Vanity Fair (Italy)

Un canestro cambierà il mondo

A Castel Volturno – 30 mila abitanti di cui 16 mila africani – un ex campione di basket ha realizzato il suo sogno: creare una squadra per togliere i ragazzi dalla strada. E diffondere, come un Tam Tam, il battito del cuore

- di FURIO ZARA foto GIULIO PISCITELLI

«Non avevo niente da fare, come si dice qua: ero appeso. Ora dopo la scuola gioco sempre e quando non gioco penso a quando giocherò: il basket è il mio secondo amore, il primo è Dio. Perché mi dà la forza»

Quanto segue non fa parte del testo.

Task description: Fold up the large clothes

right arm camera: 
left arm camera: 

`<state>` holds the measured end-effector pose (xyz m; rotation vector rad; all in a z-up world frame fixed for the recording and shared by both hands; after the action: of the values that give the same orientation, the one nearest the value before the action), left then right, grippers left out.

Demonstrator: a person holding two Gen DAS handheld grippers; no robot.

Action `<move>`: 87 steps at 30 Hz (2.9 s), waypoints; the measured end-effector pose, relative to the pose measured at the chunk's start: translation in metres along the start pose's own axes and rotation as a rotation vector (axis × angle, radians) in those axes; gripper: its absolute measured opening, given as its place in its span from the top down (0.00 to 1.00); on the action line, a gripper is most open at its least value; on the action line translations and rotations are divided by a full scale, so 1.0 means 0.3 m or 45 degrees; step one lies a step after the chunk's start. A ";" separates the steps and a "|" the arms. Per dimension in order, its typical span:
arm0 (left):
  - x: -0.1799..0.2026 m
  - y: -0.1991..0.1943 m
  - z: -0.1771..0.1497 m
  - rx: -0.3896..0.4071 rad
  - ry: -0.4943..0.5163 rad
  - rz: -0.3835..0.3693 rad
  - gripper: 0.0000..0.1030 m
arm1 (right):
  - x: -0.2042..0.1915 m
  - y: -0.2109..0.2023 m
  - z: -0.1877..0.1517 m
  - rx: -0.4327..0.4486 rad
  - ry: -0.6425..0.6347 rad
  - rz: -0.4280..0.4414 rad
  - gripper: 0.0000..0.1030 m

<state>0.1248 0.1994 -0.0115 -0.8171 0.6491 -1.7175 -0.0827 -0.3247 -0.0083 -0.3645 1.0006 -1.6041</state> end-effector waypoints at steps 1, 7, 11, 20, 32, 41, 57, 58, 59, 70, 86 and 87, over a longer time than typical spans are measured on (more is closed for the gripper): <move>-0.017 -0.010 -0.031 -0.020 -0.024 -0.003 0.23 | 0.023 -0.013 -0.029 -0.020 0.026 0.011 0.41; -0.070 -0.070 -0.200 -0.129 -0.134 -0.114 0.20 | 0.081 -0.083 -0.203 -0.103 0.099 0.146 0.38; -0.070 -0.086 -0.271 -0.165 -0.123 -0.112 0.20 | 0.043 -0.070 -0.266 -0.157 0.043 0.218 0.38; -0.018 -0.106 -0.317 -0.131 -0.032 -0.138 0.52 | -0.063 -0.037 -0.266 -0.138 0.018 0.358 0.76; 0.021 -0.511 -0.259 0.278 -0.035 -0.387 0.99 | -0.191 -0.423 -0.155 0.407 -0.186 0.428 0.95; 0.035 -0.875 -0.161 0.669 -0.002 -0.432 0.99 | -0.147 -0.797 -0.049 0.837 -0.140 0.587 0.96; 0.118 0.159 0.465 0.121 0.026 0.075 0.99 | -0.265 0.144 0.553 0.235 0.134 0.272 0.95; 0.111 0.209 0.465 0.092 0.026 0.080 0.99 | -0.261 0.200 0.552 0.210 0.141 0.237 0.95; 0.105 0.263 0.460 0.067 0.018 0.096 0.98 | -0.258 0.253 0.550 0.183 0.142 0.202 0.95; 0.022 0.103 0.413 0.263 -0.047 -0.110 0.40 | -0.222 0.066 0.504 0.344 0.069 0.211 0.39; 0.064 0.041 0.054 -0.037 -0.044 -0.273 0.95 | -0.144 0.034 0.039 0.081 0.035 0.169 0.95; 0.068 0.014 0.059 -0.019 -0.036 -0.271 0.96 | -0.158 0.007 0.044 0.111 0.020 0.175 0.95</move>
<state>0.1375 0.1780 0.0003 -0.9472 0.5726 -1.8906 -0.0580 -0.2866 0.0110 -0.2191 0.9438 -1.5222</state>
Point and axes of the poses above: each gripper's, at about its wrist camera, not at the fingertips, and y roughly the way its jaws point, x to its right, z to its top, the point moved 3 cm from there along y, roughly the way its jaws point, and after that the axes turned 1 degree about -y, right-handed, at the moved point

La mia professore­ssa mi ha insegnato che ognuno di noi ha dentro di sé un’impronta da lasciare. Il nostro compito è trovarla, altrimenti sei un uomo – come posso dire? – inesistent­e. Io qui in giro vedo tanto pessimismo, le persone sono tristi. Forse odiano la vita. A me la vita invece piace, così cerco sempre di sorridere, perché anche se la giornata è schifosa e tutto va storto, be’, se tu vedi uno sorridere allora viene da sorridere anche a te, no?». Dall’alto dei suoi sedici anni, King fa la rivoluzion­e a colpi di sorrisi. È nato a Napoli, ha la pelle nera. È figlio di nigeriani, scappati da Benin City e finiti a Castel Volturno, il Litorale di nessuno che galleggia tra Gaeta e Napoli, terra bellissima e marcia, abbandonat­a e violentata, approdo di disperati in fuga, porto franco per clandestin­i, criminali, traffici di vite e di droga, il paese con la più alta incidenza di extracomun­itari in Italia: 30 mila abitanti, più di 16 mila africani, l’80% nigeriani, un’umanità agli arresti domiciliar­i che sfugge a qualsiasi censimento.

King è italiano, anzi no. Straniero a casa sua. «Ma non è giusto che tu mi chiedi se mi sento italiano. Io SONO italiano». Fa la quarta, liceo artistico. Scopriamo, non da lui, che nell’ultima pagella ha preso cinque 10. Disegna i manga, ascolta la musica rap, il suo idolo è Stephen Curry, stella della Nba. King gioca a basket. «Non avevo niente da fare, come si dice qua: ero appeso. Mio fratello più piccolo, Victor, ha cominciato a fare basket, lo vedevo felice, mi sono incuriosit­o e mi sono fatto dare il numero di coach Massimo. Dopo la scuola gioco sempre e quando non gioco penso a quando giocherò. Il basket è il mio secondo amore, il primo è Dio: perché è Dio che mi dà la forza». A dare la forza a coach Massimo invece è un’idea di mondo migliore. Massimo Antonelli è stato una gloria del basket italiano negli anni ’70 e ’80, ha vinto uno scudetto nel 1976 con la Virtus Bologna di Dan Peterson. Aveva tigna, personalit­à e un gran tiro, a Mestre e Napoli ha consegnato la seconda parte della sua carriera. È un signore di 65 anni, capello imbiancato, occhi saettanti, fisico asciutto, racconta che stamattina «per colazione ho mangiato due mandarini». Vive a Bacoli, in un agriturism­o, in mezzo agli animali. «Mi sveglio con il raglio dell’asino, diciamo che così ti svegli anche se non vuoi». King dice che «Coach Massimo non è come i pirati, perché i pirati se trovano un tesoro lo tengono per loro: lui invece l’ha diviso con noi». Il tesoro è una squadra. Tam Tam Basketball nasce nel 2016. «Volevo fare attività con i ragazzi, cercavo un palazzetto, ho telefonato in giro, a Castel Volturno mi hanno detto: qui ce n’è uno, ma è chiuso da dieci anni». È la palestra dell’Istituto Comprensiv­o di Pinetamare. Coach Massimo – con Pietro D’Orazio, Guglielmo Ucciero, Antonella Cecatto e Rino Antonelli – va e fa. «Andavo nelle scuole medie e chiedevo ai ragazzi: chi ha voglia di giocare a basket?».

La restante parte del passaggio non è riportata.